* _ABOUT THIS EXERCISE_
Your answer is the lines below, exactly, from the one that contains "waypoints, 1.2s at" through the one that contains "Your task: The", both included.

*-*-*

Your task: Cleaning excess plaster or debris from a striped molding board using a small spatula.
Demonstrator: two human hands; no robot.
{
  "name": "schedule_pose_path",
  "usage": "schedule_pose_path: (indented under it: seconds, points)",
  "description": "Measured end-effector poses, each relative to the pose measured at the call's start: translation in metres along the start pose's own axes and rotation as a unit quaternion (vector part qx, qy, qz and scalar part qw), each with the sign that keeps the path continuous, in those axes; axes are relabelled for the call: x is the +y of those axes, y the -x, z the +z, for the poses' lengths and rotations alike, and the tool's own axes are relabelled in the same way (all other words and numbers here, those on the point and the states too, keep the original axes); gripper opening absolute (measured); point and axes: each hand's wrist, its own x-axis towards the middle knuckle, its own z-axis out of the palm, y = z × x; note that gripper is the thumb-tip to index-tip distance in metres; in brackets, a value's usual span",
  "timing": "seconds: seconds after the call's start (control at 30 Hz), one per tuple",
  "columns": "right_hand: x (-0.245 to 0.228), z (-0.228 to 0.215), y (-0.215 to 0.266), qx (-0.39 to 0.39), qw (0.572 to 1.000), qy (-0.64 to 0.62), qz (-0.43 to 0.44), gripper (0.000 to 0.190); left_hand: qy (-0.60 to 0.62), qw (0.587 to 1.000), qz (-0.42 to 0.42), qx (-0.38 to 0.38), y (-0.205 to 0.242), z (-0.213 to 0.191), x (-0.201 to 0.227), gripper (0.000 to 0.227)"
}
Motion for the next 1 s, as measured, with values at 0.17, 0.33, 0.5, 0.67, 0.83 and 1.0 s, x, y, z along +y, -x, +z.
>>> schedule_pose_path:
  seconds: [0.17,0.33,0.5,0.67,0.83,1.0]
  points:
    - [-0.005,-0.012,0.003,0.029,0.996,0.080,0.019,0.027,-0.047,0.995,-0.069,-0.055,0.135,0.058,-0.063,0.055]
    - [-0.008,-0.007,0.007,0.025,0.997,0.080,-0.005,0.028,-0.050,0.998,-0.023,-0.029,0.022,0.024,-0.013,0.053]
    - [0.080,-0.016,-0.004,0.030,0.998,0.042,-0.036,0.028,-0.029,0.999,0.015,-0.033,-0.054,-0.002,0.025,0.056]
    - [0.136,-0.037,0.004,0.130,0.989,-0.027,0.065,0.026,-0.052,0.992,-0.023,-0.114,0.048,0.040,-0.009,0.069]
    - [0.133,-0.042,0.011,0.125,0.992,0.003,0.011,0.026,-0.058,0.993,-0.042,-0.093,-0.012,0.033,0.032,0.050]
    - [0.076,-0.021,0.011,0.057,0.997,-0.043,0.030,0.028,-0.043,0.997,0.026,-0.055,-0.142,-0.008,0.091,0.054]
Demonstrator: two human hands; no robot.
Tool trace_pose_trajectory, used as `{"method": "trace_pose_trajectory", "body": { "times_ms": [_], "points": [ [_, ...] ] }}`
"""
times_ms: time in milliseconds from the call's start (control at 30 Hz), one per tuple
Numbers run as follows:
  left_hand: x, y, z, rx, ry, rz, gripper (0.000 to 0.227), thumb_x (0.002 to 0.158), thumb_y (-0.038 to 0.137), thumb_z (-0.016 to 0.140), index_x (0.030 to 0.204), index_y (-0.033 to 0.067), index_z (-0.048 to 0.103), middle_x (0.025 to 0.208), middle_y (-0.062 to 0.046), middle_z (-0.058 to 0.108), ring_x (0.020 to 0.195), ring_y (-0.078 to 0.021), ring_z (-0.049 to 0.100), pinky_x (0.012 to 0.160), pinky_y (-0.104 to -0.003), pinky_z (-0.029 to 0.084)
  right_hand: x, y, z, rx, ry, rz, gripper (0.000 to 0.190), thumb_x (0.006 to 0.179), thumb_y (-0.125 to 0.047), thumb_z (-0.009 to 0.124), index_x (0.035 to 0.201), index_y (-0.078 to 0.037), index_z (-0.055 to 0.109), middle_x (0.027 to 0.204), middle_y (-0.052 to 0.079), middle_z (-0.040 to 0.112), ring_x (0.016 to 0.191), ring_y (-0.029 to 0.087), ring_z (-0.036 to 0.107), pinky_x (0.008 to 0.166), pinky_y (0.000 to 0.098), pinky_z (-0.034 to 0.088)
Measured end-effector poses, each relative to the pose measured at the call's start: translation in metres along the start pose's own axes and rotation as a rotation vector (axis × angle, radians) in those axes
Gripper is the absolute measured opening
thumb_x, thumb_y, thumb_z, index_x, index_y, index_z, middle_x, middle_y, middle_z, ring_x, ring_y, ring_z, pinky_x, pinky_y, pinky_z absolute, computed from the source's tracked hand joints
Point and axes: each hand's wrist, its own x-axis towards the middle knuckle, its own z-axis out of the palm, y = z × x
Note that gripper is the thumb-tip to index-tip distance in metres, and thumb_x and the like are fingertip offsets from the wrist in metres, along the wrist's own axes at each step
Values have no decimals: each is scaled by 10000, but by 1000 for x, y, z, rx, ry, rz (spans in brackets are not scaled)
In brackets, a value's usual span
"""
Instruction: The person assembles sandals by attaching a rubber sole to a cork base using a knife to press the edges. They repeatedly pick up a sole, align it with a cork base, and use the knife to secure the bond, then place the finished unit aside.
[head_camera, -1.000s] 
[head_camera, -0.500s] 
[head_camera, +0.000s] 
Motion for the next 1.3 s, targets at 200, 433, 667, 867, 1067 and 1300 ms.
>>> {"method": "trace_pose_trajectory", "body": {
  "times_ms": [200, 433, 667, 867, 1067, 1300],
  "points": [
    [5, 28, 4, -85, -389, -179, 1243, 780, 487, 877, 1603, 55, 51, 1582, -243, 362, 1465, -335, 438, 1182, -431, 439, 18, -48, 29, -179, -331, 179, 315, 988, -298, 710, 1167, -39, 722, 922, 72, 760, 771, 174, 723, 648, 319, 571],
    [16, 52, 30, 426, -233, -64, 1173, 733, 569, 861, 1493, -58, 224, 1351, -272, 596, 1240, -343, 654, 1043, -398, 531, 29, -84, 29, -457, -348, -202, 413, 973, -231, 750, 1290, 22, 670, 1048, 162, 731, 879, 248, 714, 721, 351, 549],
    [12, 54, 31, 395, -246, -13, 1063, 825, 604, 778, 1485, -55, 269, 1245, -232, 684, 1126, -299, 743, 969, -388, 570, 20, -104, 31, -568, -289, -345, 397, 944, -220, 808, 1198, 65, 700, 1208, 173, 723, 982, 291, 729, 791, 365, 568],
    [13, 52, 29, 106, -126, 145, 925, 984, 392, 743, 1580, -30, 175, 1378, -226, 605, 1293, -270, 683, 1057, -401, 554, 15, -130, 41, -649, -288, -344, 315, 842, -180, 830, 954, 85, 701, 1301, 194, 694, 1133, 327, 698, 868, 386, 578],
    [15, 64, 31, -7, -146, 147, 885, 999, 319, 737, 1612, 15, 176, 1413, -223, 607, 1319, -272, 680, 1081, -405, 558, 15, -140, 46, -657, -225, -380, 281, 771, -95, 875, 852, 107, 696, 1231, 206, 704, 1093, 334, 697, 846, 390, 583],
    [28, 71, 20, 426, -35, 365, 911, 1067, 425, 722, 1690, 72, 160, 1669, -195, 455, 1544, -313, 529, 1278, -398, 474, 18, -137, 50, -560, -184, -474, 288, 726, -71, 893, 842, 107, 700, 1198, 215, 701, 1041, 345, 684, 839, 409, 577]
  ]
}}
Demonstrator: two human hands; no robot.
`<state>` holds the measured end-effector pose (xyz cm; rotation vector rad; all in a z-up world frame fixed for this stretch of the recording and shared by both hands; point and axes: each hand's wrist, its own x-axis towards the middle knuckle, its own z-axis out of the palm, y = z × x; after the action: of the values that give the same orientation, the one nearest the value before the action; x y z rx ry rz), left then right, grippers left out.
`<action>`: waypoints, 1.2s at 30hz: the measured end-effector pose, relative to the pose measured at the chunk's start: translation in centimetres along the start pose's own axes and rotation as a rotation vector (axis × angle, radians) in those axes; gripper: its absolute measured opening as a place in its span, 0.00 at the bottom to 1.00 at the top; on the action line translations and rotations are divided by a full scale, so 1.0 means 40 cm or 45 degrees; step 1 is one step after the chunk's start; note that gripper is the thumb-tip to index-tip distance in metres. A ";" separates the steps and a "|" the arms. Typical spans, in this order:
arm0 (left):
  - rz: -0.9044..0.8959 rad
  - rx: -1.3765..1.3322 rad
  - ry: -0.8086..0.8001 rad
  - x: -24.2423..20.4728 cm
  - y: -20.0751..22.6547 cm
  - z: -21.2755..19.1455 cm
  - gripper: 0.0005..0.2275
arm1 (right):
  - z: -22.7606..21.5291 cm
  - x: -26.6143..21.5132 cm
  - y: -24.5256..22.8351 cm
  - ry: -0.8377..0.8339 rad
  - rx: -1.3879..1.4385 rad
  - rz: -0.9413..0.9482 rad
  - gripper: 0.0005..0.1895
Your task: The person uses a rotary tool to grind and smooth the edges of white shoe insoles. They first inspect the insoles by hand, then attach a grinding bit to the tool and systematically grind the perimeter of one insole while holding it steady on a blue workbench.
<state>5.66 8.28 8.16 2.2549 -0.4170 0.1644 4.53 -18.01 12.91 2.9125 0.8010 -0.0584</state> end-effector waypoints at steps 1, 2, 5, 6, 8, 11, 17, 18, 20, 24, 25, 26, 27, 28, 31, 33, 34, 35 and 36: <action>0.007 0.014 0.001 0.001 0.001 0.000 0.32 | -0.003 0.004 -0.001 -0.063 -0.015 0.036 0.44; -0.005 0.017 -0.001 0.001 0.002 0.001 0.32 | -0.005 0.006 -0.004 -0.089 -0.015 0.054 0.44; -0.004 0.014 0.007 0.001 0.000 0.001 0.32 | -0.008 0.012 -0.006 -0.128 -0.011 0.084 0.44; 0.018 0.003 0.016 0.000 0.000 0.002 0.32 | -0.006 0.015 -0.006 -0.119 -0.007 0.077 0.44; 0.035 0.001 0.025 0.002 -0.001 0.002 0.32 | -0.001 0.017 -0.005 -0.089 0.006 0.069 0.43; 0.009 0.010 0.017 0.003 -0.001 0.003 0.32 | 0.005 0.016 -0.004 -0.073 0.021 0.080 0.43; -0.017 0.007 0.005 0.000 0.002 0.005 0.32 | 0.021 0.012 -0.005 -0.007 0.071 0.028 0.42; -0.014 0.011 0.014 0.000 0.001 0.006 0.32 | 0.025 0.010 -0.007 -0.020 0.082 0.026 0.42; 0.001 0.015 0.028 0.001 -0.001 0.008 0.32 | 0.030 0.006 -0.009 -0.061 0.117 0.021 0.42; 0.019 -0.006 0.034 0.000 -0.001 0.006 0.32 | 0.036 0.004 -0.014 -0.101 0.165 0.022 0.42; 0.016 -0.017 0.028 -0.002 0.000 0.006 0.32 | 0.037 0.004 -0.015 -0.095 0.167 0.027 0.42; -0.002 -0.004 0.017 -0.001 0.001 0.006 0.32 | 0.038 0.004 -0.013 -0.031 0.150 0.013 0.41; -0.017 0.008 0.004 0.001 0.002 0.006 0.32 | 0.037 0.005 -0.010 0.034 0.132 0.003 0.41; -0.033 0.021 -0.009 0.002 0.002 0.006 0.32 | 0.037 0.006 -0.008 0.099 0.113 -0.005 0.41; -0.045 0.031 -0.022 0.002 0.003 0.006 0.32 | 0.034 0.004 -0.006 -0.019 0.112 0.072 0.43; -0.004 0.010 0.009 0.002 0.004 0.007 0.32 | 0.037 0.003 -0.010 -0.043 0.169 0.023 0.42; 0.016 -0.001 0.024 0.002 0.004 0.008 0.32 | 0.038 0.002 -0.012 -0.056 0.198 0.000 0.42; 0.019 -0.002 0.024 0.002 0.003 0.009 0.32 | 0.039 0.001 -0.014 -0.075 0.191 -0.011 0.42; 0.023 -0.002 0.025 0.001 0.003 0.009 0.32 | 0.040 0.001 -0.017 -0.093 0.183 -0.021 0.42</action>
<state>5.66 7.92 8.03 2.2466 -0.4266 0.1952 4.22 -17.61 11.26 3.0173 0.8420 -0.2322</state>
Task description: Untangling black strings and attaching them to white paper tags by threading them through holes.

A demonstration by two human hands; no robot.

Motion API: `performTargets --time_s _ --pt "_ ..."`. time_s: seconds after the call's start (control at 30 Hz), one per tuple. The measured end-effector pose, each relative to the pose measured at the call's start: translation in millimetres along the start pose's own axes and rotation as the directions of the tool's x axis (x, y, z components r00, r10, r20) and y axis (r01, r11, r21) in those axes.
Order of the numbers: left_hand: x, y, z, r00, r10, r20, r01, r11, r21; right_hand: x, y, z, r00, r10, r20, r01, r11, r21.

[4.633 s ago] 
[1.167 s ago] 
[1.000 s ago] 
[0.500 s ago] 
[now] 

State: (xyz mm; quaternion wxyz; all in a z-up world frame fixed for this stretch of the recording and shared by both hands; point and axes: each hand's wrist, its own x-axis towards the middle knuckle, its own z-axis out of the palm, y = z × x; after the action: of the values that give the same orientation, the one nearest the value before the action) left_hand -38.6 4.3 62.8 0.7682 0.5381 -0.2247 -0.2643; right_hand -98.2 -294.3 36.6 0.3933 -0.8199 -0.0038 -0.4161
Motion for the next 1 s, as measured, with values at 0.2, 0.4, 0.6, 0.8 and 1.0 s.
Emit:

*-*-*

* _EXERCISE SOLUTION_
`<action>`: waypoints, 1.2s at 30hz: the measured end-effector pose, relative to the pose measured at the chunk's start: translation in centimetres along the start pose's own axes and rotation as a rotation vector (axis × angle, radians) in those axes; gripper: its absolute measured opening as a place in its span, 0.00 at the bottom to 1.00 at the top; on the action line translations and rotations are divided by a full scale, so 1.0 means 40 cm or 45 degrees; step 1 is one step after the chunk's start; note that gripper is the thumb-tip to index-tip distance in metres. A ";" separates the steps and a "|" the arms. Typical spans, in this order:
arm0 (left):
  - rz: -0.9044..0.8959 rad
  - rx: -1.3765..1.3322 rad
  - ry: -0.8086..0.8001 rad
  - x: -24.2423..20.4728 cm
  - y: -20.0751..22.6547 cm
  - z: -21.2755..19.1455 cm
  - gripper: 0.0005..0.2275
arm1 (right):
  - z: -22.7606..21.5291 cm
  - x: -26.6143..21.5132 cm
  - y: -24.5256..22.8351 cm
  - ry: -0.8377..0.8339 rad
  - rx: -1.3879..1.4385 rad
  - rz: -0.9413..0.9482 rad
  - gripper: 0.0005..0.1895
Your task: The person uses a rotary tool to grind and smooth the edges of white shoe insoles. They first inspect the insoles by hand, then attach a grinding bit to the tool and systematically grind the perimeter of one insole while holding it steady on a blue workbench.

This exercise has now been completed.